ABOUT THIS EXERCISE -> Looking at the data below, count the lines that contain the string "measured". Write only the total.
^^^^^^^^^^^^^^^^
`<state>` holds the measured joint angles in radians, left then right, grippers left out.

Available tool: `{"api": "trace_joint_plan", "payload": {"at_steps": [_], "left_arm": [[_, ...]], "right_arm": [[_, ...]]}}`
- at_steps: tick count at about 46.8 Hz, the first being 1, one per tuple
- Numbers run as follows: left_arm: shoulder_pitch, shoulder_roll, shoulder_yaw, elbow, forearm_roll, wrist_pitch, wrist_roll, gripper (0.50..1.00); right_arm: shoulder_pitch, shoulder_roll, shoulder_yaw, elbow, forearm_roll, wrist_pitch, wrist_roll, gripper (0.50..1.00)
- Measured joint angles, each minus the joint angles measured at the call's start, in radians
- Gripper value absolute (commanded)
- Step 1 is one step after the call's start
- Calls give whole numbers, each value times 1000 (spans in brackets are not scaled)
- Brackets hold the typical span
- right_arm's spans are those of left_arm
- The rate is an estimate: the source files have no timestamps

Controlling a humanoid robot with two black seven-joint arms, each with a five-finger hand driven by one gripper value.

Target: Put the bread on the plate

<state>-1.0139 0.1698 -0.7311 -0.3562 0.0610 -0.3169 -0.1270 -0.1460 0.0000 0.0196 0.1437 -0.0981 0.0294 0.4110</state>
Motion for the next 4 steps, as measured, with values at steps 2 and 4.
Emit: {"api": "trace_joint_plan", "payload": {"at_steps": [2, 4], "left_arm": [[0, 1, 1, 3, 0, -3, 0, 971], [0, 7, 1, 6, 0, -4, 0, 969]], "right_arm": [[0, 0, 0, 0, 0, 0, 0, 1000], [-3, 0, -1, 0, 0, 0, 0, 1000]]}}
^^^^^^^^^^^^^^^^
EXERCISE RESULT -> 3